Action item -> Using the records below, repeat exactly the lines from the one holding "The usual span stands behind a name" through the one holding "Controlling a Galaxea", both ends included, and no others.

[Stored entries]
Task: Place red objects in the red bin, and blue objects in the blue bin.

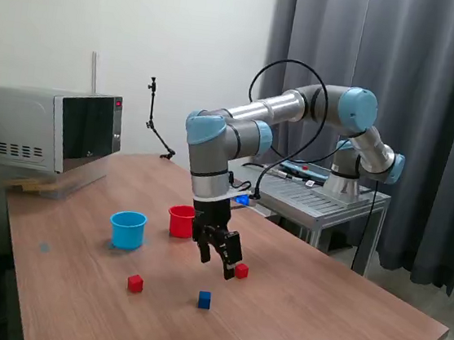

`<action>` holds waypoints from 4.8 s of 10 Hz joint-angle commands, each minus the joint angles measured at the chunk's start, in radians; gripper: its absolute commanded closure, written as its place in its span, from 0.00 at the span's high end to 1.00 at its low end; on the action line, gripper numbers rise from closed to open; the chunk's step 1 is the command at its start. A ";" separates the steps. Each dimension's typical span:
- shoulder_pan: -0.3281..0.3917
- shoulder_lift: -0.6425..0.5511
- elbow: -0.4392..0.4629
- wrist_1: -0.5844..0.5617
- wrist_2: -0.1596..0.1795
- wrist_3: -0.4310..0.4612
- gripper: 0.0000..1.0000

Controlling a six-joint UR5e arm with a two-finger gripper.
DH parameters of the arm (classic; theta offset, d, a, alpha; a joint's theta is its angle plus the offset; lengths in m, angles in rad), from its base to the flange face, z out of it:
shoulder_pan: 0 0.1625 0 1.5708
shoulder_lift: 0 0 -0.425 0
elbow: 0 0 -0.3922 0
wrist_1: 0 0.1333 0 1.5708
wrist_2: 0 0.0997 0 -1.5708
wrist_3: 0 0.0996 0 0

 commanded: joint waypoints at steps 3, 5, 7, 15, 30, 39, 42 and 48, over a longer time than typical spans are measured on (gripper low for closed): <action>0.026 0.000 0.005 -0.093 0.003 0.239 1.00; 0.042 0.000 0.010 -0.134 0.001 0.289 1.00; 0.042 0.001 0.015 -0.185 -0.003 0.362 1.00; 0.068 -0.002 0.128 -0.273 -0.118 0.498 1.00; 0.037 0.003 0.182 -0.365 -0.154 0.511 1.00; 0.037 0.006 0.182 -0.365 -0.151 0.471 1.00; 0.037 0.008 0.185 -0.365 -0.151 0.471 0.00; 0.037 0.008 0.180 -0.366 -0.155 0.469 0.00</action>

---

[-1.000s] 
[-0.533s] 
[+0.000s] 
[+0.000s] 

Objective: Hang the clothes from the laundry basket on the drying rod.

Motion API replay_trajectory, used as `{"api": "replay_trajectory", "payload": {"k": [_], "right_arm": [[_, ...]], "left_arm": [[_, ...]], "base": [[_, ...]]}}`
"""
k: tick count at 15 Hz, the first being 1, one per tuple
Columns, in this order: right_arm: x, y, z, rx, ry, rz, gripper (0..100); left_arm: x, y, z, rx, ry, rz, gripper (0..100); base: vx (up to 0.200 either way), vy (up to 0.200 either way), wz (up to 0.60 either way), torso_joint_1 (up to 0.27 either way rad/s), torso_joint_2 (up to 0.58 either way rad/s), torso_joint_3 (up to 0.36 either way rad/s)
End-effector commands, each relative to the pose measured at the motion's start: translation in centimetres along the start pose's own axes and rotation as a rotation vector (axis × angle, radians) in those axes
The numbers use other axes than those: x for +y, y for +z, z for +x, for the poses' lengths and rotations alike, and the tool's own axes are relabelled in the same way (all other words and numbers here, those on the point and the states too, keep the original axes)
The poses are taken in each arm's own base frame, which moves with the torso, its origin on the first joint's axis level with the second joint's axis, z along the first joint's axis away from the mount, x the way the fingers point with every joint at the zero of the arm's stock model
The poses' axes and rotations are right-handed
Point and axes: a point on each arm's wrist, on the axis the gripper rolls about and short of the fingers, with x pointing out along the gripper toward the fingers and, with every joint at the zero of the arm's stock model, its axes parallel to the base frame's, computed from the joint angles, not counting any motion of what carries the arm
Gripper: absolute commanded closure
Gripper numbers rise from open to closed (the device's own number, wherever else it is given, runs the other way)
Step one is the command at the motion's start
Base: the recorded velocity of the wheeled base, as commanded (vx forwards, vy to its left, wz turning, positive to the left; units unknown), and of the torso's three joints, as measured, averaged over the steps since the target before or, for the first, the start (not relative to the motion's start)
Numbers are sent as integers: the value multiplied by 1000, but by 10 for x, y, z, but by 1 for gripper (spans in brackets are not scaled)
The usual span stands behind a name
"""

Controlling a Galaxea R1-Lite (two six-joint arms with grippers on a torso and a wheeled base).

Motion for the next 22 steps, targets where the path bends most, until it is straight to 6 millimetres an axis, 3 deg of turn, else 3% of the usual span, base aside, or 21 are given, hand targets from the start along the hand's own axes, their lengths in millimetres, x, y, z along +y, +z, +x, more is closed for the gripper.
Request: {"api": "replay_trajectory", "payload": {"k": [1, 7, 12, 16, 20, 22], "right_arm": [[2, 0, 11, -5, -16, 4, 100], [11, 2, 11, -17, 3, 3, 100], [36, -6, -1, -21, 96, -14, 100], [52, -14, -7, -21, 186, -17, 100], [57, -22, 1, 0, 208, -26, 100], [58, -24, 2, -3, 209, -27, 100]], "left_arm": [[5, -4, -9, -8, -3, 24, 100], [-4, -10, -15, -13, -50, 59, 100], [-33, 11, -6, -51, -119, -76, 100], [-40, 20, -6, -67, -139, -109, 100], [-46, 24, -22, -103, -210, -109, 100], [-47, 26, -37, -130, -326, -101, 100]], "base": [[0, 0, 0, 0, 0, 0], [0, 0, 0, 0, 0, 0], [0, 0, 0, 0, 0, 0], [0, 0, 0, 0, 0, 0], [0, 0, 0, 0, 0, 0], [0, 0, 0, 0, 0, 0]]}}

Answer box ->
The usual span stands behind a name
"""

Controlling a Galaxea R1-Lite (two six-joint arms with grippers on a torso and a wheeled base).

For this exercise, nothing more remains to be done.